Pour autant, la République démocratique demeure l’un des pays les plus pauvres au monde. En 2022, la Banque mondiale constatait que 62% des Congolais, soit plus de 60 millions de personnes, vivaient au-dessous du seuil de pauvreté et le pays termine l’année avec une inflation dépassant les 20%.
Le conflit à l'est qui s'enlise
A l’est, alors que le président avait promis de ramener la paix quelques jours après sa prestation de serment en 2019, le nombre de personnes jetées sur la route en raisons des différents conflits a atteint les sommets avec près de sept millions de déplacés internes selon les données des Nations unies.
Le Mouvement du 23-Mars, un mouvement politico-armé né sur les cendres des différentes rébellions tutsies apparues à la suite du génocide rwandais, a refait surface en novembre 2021, cristallisant ainsi les tensions avec le voisin rwandais qui, selon plusieurs institutions internationales, soutient les rebelles.

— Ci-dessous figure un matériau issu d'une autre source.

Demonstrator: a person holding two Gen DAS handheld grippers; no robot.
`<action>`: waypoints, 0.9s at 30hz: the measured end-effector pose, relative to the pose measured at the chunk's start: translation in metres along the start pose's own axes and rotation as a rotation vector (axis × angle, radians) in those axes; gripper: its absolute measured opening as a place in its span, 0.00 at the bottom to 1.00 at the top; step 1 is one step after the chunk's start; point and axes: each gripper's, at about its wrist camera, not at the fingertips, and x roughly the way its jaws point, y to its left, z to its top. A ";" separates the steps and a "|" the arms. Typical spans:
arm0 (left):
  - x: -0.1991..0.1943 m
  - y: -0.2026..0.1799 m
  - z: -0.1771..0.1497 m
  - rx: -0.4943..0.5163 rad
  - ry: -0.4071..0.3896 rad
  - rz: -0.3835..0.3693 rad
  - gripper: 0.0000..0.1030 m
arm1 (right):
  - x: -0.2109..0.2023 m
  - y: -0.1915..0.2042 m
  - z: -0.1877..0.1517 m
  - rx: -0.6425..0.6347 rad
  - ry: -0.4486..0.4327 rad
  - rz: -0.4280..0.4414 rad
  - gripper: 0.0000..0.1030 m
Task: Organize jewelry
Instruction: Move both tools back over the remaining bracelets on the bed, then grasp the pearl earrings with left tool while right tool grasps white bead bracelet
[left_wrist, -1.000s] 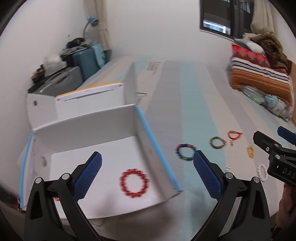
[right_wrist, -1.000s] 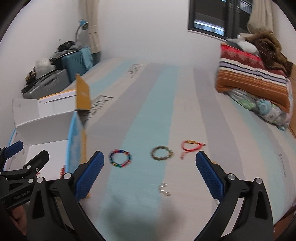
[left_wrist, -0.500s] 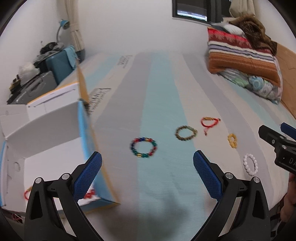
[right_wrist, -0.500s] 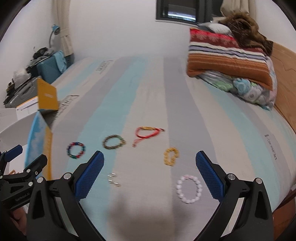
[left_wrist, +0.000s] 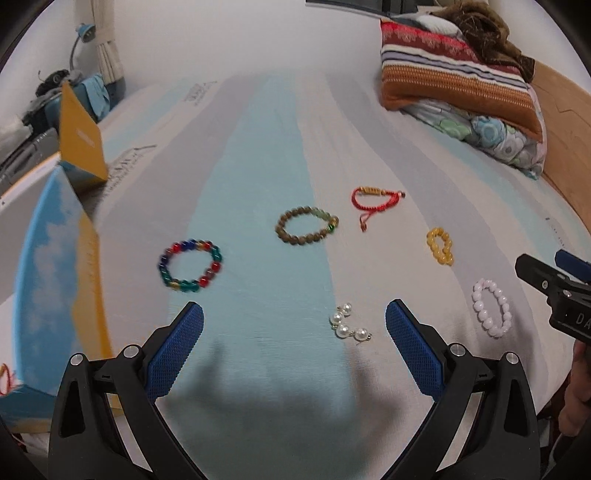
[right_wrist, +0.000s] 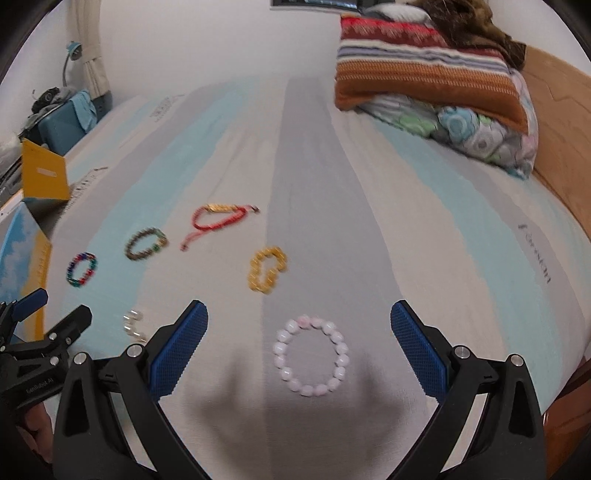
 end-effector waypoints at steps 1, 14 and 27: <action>0.006 -0.002 -0.001 0.000 0.008 -0.001 0.94 | 0.006 -0.004 -0.003 0.005 0.011 -0.002 0.93; 0.058 -0.011 -0.016 0.023 0.066 0.016 0.92 | 0.058 -0.024 -0.031 0.019 0.098 -0.043 0.93; 0.063 -0.014 -0.018 0.045 0.071 0.015 0.57 | 0.070 -0.026 -0.041 0.035 0.126 0.016 0.69</action>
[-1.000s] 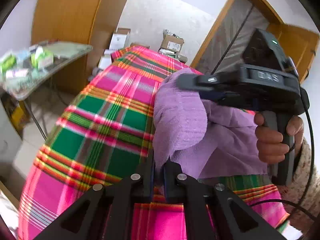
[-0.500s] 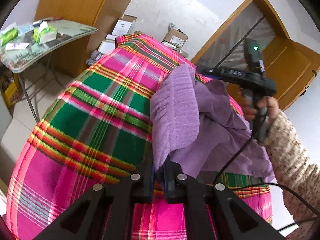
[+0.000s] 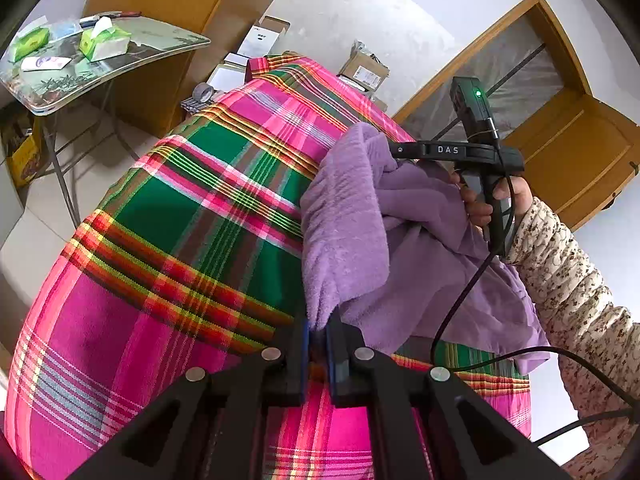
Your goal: Fold clothes
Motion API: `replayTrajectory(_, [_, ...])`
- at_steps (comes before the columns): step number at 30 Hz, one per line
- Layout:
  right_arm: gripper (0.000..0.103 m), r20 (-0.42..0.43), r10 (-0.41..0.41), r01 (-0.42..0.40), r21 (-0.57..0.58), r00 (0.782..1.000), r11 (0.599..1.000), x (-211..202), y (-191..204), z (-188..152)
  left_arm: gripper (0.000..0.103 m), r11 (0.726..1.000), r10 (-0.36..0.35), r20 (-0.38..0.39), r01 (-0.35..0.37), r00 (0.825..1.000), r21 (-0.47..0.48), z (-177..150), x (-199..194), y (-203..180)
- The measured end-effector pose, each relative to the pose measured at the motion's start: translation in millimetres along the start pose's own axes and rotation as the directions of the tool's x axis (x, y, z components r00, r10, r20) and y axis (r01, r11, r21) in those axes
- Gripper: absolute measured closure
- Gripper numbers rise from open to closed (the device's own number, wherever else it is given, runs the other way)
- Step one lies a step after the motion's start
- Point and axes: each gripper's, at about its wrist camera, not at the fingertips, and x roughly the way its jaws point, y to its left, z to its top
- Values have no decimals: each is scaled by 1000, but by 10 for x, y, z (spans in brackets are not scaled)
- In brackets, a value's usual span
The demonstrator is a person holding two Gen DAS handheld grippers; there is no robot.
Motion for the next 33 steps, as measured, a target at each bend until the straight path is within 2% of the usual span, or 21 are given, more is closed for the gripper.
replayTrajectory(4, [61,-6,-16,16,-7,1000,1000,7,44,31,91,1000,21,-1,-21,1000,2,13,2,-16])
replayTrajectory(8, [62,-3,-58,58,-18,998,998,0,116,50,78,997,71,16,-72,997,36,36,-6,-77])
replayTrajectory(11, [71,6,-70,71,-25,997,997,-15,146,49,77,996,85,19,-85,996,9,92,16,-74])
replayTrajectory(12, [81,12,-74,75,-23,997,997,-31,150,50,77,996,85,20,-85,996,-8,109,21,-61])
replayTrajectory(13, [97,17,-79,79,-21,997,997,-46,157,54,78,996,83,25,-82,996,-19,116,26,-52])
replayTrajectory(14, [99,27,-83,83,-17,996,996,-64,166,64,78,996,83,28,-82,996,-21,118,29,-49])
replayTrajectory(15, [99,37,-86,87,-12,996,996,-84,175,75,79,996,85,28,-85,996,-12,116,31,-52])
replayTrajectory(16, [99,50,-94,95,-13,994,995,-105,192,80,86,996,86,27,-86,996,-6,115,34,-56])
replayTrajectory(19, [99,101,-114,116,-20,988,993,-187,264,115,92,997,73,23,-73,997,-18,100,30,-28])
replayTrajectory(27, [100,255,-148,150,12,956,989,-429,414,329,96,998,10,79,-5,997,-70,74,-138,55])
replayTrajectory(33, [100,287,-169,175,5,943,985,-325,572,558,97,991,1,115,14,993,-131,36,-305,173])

Si les recours diplomatiques avaient dans un premier temps été privilégié, ils ont été épuisés et la force est aujourd’hui la seule langue dont le président fait usage.

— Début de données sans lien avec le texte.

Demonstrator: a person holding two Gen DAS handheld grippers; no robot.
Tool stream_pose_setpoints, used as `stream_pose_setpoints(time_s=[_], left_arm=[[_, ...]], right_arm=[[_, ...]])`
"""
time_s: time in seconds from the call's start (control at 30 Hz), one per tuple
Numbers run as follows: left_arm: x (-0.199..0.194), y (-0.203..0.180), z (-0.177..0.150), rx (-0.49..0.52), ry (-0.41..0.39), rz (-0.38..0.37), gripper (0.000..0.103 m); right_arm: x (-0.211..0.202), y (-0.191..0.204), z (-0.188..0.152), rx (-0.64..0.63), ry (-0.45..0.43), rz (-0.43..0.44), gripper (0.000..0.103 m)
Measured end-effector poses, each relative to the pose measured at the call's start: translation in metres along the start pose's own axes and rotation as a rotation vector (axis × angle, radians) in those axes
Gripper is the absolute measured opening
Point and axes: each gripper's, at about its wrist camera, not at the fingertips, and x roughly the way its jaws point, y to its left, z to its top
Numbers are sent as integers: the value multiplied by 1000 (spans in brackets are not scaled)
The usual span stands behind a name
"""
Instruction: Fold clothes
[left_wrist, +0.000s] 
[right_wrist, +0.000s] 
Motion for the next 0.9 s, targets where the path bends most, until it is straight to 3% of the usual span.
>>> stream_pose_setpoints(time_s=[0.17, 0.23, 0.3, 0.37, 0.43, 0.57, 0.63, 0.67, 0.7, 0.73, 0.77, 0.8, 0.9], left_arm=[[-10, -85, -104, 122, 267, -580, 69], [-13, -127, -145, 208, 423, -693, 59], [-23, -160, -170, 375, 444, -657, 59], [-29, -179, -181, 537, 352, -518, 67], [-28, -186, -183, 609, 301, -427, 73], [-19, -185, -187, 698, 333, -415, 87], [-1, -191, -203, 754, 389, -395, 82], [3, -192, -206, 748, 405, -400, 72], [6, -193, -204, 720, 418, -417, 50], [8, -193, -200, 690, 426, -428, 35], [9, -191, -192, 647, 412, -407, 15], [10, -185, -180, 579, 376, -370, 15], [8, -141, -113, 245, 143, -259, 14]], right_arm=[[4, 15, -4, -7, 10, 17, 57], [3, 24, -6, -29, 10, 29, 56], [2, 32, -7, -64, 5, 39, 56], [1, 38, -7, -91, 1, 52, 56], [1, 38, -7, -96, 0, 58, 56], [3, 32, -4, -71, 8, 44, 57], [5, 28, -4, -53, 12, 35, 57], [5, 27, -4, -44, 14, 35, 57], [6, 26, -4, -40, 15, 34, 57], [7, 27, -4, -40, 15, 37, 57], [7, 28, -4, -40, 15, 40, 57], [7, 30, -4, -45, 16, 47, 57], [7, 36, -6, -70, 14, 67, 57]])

Un processus électoral difficile
Cette élection clôt un processus électoral laborieux, dont la faisabilité a été remise en doute jusqu’aux premières heures du vote.
Décaissements tardifs de la part du Gouvernement, retard dans l’acheminement du matériel, demande de soutien aérien de dernière minute. Les centres de vote ont finalement ouvert à 6h du matin le mercredi 20 décembre, la plupart dépourvus de matériel électoral.
Si les missions d’observations, tant nationales qu’internationales, saluent le calme relatif dans lequel le vote s’est déroulé, elles notent toutefois de nombreuses irrégularités.
Selon les conclusions préliminaires de la mission d’observation des églises catholique et protestante, 73,5% des bureaux ont ouvert en retard. "Nous avons tous noté qu’il y avait des difficultés", reconnaît Patrick Muyaya, ministre congolais de la Communication.
"Il y a eu des points où les bureaux ont ouvert retard, il y a eu des points où les machines sont arrivées en retard, il y a eu des points où les machines ont eu des problèmes", poursuit le porte-parole du Gouvernement.
Résultat, tandis que la loi électorale limite la durée du scrutin à une journée, certains bureaux de vote ont ouvert le 27 décembre note la déclaration préliminaire des églises.
"Je me demande ce qui est le moindre mal. Est-ce de permettre aux Congolaises et Congolais d’exercer leur droit constitutionnel de vote ? Ou aurions-nous dû tout arrêter comme le dit la loi ?", s'est défendu Denis Kadima, président de la Céni, dans une interview donnée à la DW.
"D’un part, une disposition de la loi donne des délais stricts. De l’autre côté, nous avons l’exigence constitutionnelle qui demande de donner à tous les Congolais le droit de voter. Lorsque nous avons des difficultés opérationnelles, c’est nous qui avons tort. Nous devons tout faire pour que les personnes lésées puissent participer au vote."
L'opposition conteste les résultats
Une brèche dans laquelle les différents leaders de l’opposition se sont engouffrés.
Eux qui n’ont jamais trouvé un terrain d’entente pour déclarer une candidature commune s’allient aujourd’hui pour demander l’annulation du processus électoral.
Lors d’une conférence de presse quelques heures avant la publication des résultats provisoires, Martin Fayulu a martelé qu’il "n’y a pas eu d’élections", aux côtés d’autres leaders de l’opposition et de leurs représentants. "Nous allons continuer de mener des actions de manière pacifique", a appuyé le candidat à la présidence Floribert Anzuluni.
"S’ils veulent contester, ils peuvent toujours saisir la Cour constitutionnelle", conseille le porte-parole du gouvernement congolais. Une option balayée d’un coup de main par Martin Fayulu. "Cette Cour n’est pas indépendante, elle est au servic de Mr. Tshisekedi ", fustige le candidat qui, en 2018, avait été proclamé président selon certains observateurs.